Je n'ai pas eu l'occasion de voir le film de Thomas Vinterberg mais il m'a fait découvrir le roman de Thomas Hardy qui est aussi l'auteur de Tess d'Urberville et de Jude l'Obscur. Écrivain britannique de la fin du XIXe siècle, il fut souvent proposé pour avoir le Nobel de littérature mais ne l'eut jamais car son oeuvre était jugée trop pessimiste.

Divers résumés du film m'avaient laissée penser que le personnage féminin Bathsheba était mis en valeur comme une femme courageuse et indépendante, qui refuse de se marier car elle veut diriger seule sa propre vie et sa ferme sans dépendre de personne.

Aussi ai-je été un peu déçue lors de ma lecture car, pour moi, c'est davantage Gabriel Oak, le jeune fermier qui tombe amoureux de Bathsheba, qui est la figure marquante de ce roman.

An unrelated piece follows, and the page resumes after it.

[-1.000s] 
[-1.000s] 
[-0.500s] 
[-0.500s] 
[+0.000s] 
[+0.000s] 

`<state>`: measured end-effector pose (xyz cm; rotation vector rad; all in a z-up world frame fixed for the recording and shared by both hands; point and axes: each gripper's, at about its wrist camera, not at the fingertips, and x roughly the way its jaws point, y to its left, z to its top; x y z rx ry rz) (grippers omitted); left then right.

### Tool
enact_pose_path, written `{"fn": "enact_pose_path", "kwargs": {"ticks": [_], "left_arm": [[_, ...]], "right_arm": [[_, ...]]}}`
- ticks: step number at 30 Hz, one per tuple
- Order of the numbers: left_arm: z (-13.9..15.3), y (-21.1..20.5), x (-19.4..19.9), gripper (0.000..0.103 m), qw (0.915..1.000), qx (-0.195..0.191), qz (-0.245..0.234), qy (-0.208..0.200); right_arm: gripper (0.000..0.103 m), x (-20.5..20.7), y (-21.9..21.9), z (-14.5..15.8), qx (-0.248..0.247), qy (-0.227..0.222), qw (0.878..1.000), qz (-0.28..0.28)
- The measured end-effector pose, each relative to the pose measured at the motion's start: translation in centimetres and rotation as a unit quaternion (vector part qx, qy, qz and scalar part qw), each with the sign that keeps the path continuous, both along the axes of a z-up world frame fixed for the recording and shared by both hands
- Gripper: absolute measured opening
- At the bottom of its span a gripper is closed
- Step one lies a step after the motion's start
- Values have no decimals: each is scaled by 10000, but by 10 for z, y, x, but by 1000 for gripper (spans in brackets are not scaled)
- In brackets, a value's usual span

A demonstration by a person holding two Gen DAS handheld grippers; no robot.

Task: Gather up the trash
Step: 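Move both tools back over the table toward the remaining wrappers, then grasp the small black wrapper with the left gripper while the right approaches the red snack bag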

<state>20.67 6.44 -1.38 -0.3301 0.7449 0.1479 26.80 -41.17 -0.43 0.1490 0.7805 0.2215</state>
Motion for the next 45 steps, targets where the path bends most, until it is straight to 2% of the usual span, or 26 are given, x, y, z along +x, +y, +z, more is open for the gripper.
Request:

Thomas Hardy porte sur Bathsheba un regard satirique qui la fait passer pour une jeune fille inconséquente, qui ne réfléchit pas avant d'agir, qui manque de discernement et provoque ainsi des catastrophes. Quant à Gabriel, il apparaît comme un homme honnête qui doit faire face à la cruauté du destin et ne sait pas comment attirer l'attention de la femme qu'il aime. Il le prend avec philosophie et abnégation. Il se dévoue pour Bathsheba qui est hautaine et froide voire cruelle envers lui. Elle n'a d'yeux que pour le bellâtre Francis Troy qui est doué pour dissimuler ses défauts, à la différence de Gabriel, « dont les défauts sautaient aux yeux, et les vertus étaient enfouies comme le métal dans une mine. »

Cette attitude de Bathsheba m'a souvent agacée. Je n'ai pas aimé ce personnage qui joue avec ses prétendants comme une jeune fille écervelée. En revanche, j'ai fini par m'habituer au style sarcastique de l'auteur, à ses jugements qui donnent du mordant à l'écriture et ne sont pas que misogynes mais plus largement misanthropes. Il effectue une analyse sans concession de la nature humaine, des ravages de la passion qui peut rendre fou comme c'est le cas pour le fermier William Boldwood. Lui qui était le seul à ne pas être fasciné par la jolie fermière s'enflamme soudain pour elle quand, pour plaisanter, elle lui envoie un valentin avec écrit dessus : « épouse-moi ». Pourquoi agit-elle ainsi ? Pour s'amuser, parce qu'il est le seul homme qui ne la regarde pas. Elle n'a que vingt ans et considère l'amour comme un jeu. Ce valentin n'était à l'origine pas destiné à Boldwood. "Jouons-le à pile ou face, comme les hommes", dit étourdiment Bathsheba.

L'humour permet de mettre à distance le pessimisme de l'auteur, ses réflexions sur la cruauté du destin et l'absurdité du sentiment amoureux. Pourquoi Bathsheba n'aime-t-elle pas Gabriel Oak alors qu'il a toutes les qualités pour cela mais ne sait pas les montrer ? Il n'appartient pas non plus au bon milieu social depuis qu'il a perdu sa ferme à cause d'un chien mal dressé. La tante de Bathsheba le snobe dès le début lorsqu'il vient faire sa demande en mariage. Sa nièce ne va tout de même pas épouser un banal fermier ! Elle « aurait pu devenir institutrice si elle n'était pas si étourdie ». Quant à Bathsheba, elle lui court après sans réfléchir mais c'est pour lui dire avec un air hautain : « J'ai reçu plus d'éducation que vous et je ne vous aime pas. »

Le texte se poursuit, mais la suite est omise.